The three AWD fields, R2, R3, and R8, responded differently in the percent yield change (Table 9). Starting at RI 30%, the R8 field reduced its yield by 10% for every 10% reduction in irrigation. This might be due to the highest plant density in R8 compared to other fields. Ahmad et al. [63] assert that, indeed, density related competition between plants can affect yield and water use efficiency. The results in R8 seem to be close to those of Yang et al. [64], who found that severe AWD with 38 to 50% reduced irrigation caused a yield reduction of 19 to 35%. However, Yao et al. [65] and Rejesus et al. [16] found that using AWD with 38% reduced irrigation did not significantly reduce yield compared to continuous flood. In this study, reducing up to 20% water use only caused less than 2% yield change in all fields, except R8. Other studies have also been able to reduce irrigation by 15% [66] and 28% [67] without affecting yield.
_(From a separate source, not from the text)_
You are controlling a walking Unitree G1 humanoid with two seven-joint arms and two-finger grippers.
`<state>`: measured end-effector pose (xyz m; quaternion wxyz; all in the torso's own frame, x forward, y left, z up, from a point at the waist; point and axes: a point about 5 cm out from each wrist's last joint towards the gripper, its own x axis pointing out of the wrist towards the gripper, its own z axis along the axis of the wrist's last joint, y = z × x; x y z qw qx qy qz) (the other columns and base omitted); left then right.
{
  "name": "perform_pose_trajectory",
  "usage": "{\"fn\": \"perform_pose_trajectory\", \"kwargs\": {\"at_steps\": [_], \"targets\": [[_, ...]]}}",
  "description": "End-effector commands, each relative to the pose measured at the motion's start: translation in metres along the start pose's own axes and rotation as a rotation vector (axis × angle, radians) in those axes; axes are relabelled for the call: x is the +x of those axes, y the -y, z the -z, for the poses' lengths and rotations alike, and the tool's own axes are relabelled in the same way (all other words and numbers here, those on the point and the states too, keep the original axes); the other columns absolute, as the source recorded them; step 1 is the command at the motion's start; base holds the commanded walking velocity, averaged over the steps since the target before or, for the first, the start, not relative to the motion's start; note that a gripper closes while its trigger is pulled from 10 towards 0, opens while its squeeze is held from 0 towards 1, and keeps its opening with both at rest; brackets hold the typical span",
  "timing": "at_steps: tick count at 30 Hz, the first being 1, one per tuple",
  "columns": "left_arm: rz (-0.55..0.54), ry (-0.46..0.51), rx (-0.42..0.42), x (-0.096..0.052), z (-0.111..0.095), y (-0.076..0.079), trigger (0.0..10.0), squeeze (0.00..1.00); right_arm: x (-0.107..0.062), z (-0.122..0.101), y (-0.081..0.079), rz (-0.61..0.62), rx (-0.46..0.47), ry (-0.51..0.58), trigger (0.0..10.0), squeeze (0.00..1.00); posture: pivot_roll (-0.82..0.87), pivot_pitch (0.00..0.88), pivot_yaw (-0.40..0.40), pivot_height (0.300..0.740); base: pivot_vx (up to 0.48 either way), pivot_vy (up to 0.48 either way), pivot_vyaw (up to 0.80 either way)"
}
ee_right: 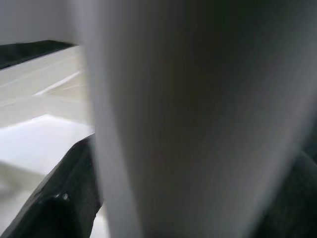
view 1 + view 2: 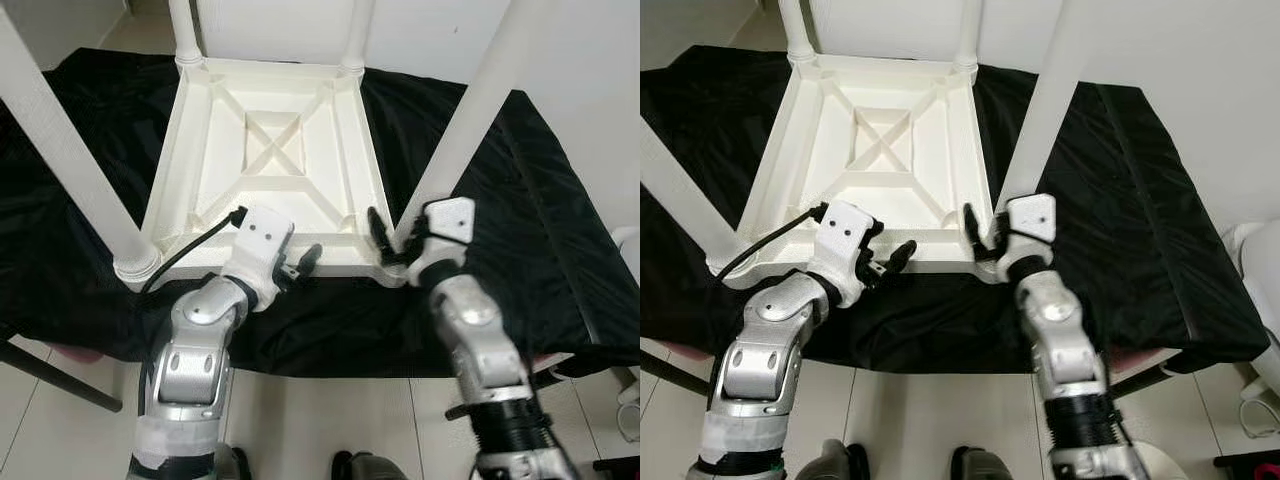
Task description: Building children table
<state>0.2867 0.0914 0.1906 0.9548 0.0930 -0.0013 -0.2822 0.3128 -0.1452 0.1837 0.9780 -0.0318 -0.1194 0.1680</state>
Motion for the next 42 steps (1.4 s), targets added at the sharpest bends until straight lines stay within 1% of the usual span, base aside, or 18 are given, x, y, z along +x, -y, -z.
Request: {"fn": "perform_pose_trajectory", "kwargs": {"at_steps": [1,4,13,15,18,19,20,21,23,24,25,29,30,31,32,36,38,42], "targets": [[-0.232,-0.018,-0.003,0.003,0.003,-0.008,10.0,0.00,-0.002,0.006,0.003,-0.065,0.039,-0.006,10.0,0.00,-0.12,0.091,-0.007,0.740,0.000,0.000,0.00],[-0.211,-0.007,0.032,0.003,0.002,-0.010,10.0,0.00,-0.006,0.006,0.006,-0.129,0.033,-0.013,10.0,0.00,-0.12,0.078,-0.005,0.740,0.000,0.000,0.00],[-0.226,-0.002,0.020,0.007,0.004,-0.016,10.0,0.00,-0.014,0.010,-0.002,-0.338,0.032,-0.055,10.0,0.00,-0.14,0.062,-0.029,0.740,0.000,0.000,0.00],[-0.175,0.020,0.063,0.005,0.005,-0.007,10.0,0.00,-0.013,0.015,0.004,-0.360,0.021,-0.075,10.0,0.00,-0.13,0.059,-0.029,0.740,0.000,0.000,0.00],[-0.078,0.063,0.047,0.000,0.003,0.006,10.0,0.00,-0.013,0.019,0.009,-0.386,0.010,-0.090,10.0,0.00,-0.13,0.060,-0.022,0.740,0.000,0.000,0.00],[-0.053,0.080,0.053,-0.002,0.002,0.009,10.0,0.00,-0.013,0.021,0.011,-0.395,0.009,-0.093,9.4,0.00,-0.13,0.061,-0.021,0.740,0.000,0.000,0.00],[-0.040,0.090,0.060,-0.004,0.001,0.011,10.0,0.00,-0.013,0.022,0.012,-0.400,0.008,-0.095,9.4,0.00,-0.13,0.061,-0.021,0.740,0.000,0.000,0.00],[-0.004,0.090,0.082,-0.005,0.004,0.016,10.0,0.00,-0.013,0.024,0.013,-0.404,0.010,-0.101,4.5,0.00,-0.12,0.060,-0.010,0.740,0.000,0.000,0.00],[0.022,0.087,0.096,-0.006,0.005,0.019,10.0,0.00,-0.013,0.025,0.015,-0.407,0.011,-0.105,4.5,0.00,-0.12,0.060,-0.010,0.740,0.000,0.000,0.00],[0.034,0.084,0.106,-0.006,0.006,0.020,10.0,0.00,-0.013,0.027,0.016,-0.401,0.008,-0.109,1.0,0.00,-0.12,0.059,-0.005,0.740,0.000,0.000,0.00],[0.031,0.079,0.112,-0.005,0.008,0.020,10.0,0.00,-0.014,0.030,0.016,-0.401,0.011,-0.116,0.0,0.00,-0.13,0.062,-0.001,0.740,0.000,0.000,0.00],[0.020,0.071,0.118,-0.004,0.011,0.017,10.0,0.00,-0.016,0.035,0.014,-0.382,0.025,-0.125,0.0,0.00,-0.13,0.061,-0.005,0.740,0.000,0.000,0.00],[-0.010,0.072,0.111,-0.001,0.010,0.013,10.0,0.00,-0.016,0.035,0.013,-0.335,0.028,-0.128,6.8,0.00,-0.13,0.058,-0.012,0.740,0.000,0.000,0.00],[-0.010,0.072,0.111,-0.001,0.010,0.013,10.0,0.00,-0.016,0.035,0.013,-0.335,0.028,-0.128,6.8,0.00,-0.13,0.058,-0.012,0.740,0.000,0.000,0.00],[-0.039,0.081,0.105,0.000,0.009,0.010,10.0,0.00,-0.014,0.034,0.012,-0.283,0.041,-0.117,10.0,0.00,-0.13,0.063,-0.017,0.740,0.000,0.000,0.00],[-0.064,0.068,0.099,0.001,0.011,0.009,10.0,0.00,-0.012,0.032,0.011,-0.191,0.026,-0.103,10.0,0.00,-0.13,0.072,-0.025,0.740,0.000,0.000,0.00],[-0.102,0.060,0.088,0.000,0.013,0.007,10.0,0.00,-0.011,0.032,0.007,-0.089,0.026,-0.098,10.0,0.00,-0.13,0.086,-0.023,0.740,0.000,0.000,0.00],[-0.141,0.059,0.062,-0.001,0.012,0.006,10.0,0.00,-0.013,0.032,-0.004,0.048,0.097,-0.089,10.0,0.00,-0.12,0.098,-0.020,0.740,0.000,0.000,0.00]]}}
Tabbal et al. [68] even assert that, if soil saturation is maintained and weed control is adequate, irrigation could be reduced by 40% or more, compared to traditional shallow flooding, without affecting yield.

Reducing irrigation seemed to affect nitrogen stress as well, although the pattern was not consistent in each field. In some fields (R3 and R7), nitrogen stress consistently decreased with reduced irrigation, and R7 had the most nitrogen lost to denitrification as simulated by APEX compared to the other fields of the baseline irrigation. Indeed, Yang et al. [69] conclude that controlling irrigation is an effective method of reducing nitrogen loss to the environment. These effects on nitrogen stress could partly explain why the pattern of yield decrease was less clear in R3 and why the yield tended to increase with reduced irrigation in R7. The results in R3 and R7 could indicate that, in some cases, reducing irrigation not only saves water but may also increase yield. The response of rice yield to reduced irrigation is also dependent on environmental factors, such as precipitation, temperature, and soil, so results vary and direct comparisons may be misleading.

The results of R5, the only FIR field, seemed to be affected most by smaller reductions in irrigation. The R5 results could indicate that FIR is more sensitive to irrigation reduction compared to flooded rice. FIR also had lower yields compared to flooded rice in studies from Arkansas [70] and Australia [71]. Henry et al. [9] also stated that maintaining yield can be difficult with furrow irrigated rice. It is also interesting that the FIR field had so much less nitrogen stress than the other fields, probably because it had the highest amount of nitrogen input compared to other fields and less runoff.

5. Conclusions and Future Studies

Although an independent validation test was not performed for the rice model due to limitations in the observed data, APEX was able to model rice yields based on the calibration results of the yield and LAI. The scenarios in crop rotation showed that there was no statistically significant difference between the soybean–rice and rice–rice systems. Although the results were not significant, they could still have long-term implications concerning profits to the farmers, especially over a longer period, but a detailed economic analysis would be needed to determine whether a long-term rice–rice rotation poses any economic benefits.

The reduced irrigation scenario showed a decrease in yield with decreased irrigation, except for the R7 field, which was over-irrigated. These results raise questions about the detriments of over-irrigation, such as increased nitrogen loss, which could be examined more closely in future studies. The results in R8 also raise questions about whether high plant density can cause a negative effect on yield, which could also be examined more closely in future studies. Furthermore, more detailed future studies could test the effects of different irrigation methods on crop nitrogen stress and consider how these differences can be represented in models.